— AVAILABLE DATA —
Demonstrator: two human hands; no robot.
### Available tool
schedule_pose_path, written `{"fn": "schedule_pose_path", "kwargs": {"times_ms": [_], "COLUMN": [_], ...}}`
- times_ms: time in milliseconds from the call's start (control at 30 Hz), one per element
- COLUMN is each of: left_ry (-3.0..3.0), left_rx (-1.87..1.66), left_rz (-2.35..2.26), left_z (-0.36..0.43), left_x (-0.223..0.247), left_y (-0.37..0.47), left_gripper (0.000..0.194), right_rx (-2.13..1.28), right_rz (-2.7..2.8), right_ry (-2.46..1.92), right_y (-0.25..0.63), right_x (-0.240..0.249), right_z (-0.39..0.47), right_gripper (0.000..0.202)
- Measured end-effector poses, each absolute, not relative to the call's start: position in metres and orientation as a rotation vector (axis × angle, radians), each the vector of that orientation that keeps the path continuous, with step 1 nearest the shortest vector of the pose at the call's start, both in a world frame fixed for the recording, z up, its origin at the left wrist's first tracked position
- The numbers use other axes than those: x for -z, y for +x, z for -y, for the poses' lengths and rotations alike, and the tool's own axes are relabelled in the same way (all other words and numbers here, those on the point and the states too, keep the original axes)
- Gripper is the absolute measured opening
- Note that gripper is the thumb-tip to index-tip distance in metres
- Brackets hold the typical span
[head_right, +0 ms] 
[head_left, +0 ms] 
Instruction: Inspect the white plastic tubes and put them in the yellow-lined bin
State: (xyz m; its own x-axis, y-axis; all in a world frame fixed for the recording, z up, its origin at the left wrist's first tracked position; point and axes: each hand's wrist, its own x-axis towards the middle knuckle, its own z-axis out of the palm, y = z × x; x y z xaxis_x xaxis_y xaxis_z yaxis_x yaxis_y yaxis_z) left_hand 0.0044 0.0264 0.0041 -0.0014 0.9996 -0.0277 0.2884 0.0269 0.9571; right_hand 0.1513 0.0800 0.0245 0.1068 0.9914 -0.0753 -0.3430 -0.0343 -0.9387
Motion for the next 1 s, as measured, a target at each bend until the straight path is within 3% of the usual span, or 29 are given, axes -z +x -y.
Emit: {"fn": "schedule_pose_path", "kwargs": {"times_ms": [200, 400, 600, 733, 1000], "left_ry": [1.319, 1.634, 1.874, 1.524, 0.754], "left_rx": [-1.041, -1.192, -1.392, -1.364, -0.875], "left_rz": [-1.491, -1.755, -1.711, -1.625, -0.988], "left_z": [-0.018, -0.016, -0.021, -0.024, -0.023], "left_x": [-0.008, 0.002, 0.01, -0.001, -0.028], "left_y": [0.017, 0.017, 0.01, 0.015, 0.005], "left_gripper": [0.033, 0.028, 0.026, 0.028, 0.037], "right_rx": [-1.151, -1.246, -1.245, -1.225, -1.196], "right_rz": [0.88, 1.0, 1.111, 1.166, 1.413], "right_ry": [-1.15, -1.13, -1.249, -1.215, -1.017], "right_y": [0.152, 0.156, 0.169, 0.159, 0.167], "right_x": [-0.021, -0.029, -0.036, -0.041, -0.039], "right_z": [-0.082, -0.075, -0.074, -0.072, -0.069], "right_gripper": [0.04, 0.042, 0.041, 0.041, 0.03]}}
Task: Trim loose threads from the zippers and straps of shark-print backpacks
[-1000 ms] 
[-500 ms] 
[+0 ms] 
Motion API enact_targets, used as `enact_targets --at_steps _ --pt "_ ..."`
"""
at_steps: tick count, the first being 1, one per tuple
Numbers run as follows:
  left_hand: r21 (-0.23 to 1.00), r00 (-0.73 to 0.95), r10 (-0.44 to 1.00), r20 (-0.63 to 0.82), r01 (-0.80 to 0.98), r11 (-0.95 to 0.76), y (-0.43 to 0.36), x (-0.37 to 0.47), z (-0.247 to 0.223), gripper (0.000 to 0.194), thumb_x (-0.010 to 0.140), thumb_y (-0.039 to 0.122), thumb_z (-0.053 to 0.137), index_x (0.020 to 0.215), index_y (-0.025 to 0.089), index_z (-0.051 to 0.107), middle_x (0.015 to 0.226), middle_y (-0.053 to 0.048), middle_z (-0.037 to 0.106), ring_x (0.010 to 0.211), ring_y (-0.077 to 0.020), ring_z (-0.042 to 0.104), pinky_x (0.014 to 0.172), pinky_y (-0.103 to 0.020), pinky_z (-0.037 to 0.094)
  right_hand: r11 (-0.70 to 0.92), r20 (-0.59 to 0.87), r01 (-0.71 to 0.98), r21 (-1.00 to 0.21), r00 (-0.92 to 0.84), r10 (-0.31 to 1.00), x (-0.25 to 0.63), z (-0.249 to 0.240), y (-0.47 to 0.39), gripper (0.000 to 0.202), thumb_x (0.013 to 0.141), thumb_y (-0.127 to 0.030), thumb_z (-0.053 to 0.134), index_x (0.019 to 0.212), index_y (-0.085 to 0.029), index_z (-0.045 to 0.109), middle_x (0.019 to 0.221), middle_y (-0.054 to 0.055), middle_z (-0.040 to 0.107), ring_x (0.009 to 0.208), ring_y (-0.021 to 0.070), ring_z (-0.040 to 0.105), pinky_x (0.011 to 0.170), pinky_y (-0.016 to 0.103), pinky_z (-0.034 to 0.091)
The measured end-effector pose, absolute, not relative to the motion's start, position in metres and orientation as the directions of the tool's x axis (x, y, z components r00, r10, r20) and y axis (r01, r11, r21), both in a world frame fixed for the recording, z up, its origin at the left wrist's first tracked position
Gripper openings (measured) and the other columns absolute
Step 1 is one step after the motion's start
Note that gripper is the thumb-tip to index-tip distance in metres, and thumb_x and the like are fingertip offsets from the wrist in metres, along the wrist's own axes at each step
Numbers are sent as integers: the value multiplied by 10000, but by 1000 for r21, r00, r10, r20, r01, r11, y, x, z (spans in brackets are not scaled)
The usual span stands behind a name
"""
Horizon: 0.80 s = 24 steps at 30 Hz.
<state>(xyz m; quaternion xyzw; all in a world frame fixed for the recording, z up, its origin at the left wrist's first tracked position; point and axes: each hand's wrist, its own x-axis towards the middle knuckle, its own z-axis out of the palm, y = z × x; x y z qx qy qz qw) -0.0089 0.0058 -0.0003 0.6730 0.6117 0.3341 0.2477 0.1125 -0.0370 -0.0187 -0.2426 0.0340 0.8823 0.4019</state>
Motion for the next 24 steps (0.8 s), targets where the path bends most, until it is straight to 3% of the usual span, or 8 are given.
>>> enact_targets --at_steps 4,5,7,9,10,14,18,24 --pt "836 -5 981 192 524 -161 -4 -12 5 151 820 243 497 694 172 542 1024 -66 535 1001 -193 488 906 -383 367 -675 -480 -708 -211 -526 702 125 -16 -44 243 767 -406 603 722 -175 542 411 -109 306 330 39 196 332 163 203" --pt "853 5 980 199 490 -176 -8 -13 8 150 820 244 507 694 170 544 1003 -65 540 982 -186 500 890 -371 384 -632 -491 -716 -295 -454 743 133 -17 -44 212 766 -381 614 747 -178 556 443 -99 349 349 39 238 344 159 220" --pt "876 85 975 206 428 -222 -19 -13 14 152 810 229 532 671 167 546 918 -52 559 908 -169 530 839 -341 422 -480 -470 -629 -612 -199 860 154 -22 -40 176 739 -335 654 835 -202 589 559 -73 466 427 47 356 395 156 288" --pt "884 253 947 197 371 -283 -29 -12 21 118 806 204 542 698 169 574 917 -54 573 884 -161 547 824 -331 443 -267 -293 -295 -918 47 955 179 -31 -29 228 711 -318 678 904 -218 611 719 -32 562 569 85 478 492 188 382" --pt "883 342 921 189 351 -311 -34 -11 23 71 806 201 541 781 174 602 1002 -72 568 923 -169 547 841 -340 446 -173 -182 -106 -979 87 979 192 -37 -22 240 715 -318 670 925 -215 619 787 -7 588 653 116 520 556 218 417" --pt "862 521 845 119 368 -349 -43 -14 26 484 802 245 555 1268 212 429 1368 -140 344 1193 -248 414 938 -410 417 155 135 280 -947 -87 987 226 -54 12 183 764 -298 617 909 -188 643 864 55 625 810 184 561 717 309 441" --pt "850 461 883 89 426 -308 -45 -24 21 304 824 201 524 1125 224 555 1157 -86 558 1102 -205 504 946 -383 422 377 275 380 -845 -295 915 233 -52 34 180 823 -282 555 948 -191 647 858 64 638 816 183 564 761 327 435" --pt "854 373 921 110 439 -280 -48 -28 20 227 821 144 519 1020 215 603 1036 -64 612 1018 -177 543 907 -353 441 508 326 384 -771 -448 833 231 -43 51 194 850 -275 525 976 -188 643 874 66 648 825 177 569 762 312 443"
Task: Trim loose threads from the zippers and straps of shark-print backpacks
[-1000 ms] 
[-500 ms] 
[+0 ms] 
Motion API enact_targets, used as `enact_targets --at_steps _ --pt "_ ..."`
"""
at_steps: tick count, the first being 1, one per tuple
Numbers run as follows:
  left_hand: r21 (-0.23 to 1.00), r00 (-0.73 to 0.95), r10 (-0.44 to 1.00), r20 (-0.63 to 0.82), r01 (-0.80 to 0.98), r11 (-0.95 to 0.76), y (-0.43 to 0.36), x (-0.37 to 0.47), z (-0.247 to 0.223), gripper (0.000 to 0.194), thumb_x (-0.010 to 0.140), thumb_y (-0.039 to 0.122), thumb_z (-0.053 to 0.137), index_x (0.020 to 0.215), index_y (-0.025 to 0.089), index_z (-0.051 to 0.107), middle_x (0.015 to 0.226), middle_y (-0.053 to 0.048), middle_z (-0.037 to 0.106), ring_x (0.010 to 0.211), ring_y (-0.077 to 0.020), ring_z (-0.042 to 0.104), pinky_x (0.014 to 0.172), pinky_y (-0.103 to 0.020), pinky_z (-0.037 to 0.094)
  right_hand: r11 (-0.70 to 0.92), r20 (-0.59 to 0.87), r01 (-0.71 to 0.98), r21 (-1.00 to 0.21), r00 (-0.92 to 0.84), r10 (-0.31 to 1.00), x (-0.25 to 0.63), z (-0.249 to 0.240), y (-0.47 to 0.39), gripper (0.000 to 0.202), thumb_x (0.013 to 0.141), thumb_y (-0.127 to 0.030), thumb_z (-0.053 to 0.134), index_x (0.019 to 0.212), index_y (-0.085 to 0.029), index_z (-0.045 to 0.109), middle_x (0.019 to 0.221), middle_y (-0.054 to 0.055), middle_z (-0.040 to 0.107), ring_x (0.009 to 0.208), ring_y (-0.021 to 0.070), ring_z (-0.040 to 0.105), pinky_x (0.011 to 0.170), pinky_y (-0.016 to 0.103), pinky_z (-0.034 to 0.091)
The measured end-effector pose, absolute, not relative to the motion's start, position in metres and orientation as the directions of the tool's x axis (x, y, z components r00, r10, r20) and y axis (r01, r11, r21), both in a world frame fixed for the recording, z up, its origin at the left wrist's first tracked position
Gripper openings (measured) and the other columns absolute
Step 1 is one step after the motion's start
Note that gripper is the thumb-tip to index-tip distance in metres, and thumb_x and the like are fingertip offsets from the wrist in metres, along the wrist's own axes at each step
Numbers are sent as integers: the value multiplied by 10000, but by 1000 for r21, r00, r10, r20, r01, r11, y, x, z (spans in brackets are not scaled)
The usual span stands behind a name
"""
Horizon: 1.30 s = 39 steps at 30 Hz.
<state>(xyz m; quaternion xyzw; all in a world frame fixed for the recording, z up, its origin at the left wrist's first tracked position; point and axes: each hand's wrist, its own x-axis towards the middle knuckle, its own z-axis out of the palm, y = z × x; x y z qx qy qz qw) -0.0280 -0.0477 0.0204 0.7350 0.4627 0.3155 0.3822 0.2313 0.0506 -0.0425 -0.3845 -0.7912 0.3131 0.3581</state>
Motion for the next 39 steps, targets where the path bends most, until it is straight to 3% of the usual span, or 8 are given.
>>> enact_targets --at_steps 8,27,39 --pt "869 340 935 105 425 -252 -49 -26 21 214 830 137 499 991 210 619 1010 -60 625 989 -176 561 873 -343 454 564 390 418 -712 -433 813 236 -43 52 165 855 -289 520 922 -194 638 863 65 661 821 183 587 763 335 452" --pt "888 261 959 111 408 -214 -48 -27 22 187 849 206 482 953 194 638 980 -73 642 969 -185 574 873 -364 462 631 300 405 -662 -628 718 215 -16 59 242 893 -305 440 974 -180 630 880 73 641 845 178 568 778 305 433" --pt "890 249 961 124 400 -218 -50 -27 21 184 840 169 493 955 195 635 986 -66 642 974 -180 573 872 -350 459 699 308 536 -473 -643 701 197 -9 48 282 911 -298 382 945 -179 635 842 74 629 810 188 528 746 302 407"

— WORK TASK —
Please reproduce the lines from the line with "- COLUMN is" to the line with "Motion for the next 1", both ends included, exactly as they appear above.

— ANSWER SPACE —
- COLUMN is each of: left_ry (-3.0..3.0), left_rx (-1.87..1.66), left_rz (-2.35..2.26), left_z (-0.36..0.43), left_x (-0.223..0.247), left_y (-0.37..0.47), left_gripper (0.000..0.194), right_rx (-2.13..1.28), right_rz (-2.7..2.8), right_ry (-2.46..1.92), right_y (-0.25..0.63), right_x (-0.240..0.249), right_z (-0.39..0.47), right_gripper (0.000..0.202)
- Measured end-effector poses, each absolute, not relative to the call's start: position in metres and orientation as a rotation vector (axis × angle, radians), each the vector of that orientation that keeps the path continuous, with step 1 nearest the shortest vector of the pose at the call's start, both in a world frame fixed for the recording, z up, its origin at the left wrist's first tracked position
- The numbers use other axes than those: x for -z, y for +x, z for -y, for the poses' lengths and rotations alike, and the tool's own axes are relabelled in the same way (all other words and numbers here, those on the point and the states too, keep the original axes)
- Gripper is the absolute measured opening
- Note that gripper is the thumb-tip to index-tip distance in metres
- Brackets hold the typical span
[head_right, +0 ms] 
[head_left, +0 ms] 
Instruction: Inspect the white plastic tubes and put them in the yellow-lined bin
State: (xyz m; its own x-axis, y-axis; all in a world frame fixed for the recording, z up, its origin at the left wrist's first tracked position; point and axes: each hand's wrist, its own x-axis towards the middle knuckle, its own z-axis out of the palm, y = z × x; x y z xaxis_x xaxis_y xaxis_z yaxis_x yaxis_y yaxis_z) left_hand 0.0044 0.0264 0.0041 -0.0014 0.9996 -0.0277 0.2884 0.0269 0.9571; right_hand 0.1513 0.0800 0.0245 0.1068 0.9914 -0.0753 -0.3430 -0.0343 -0.9387
Motion for the next 1 s, as measured, a target at each bend until the straight path is within 3% of the usual span, or 29 are given, axes -z +x -y.

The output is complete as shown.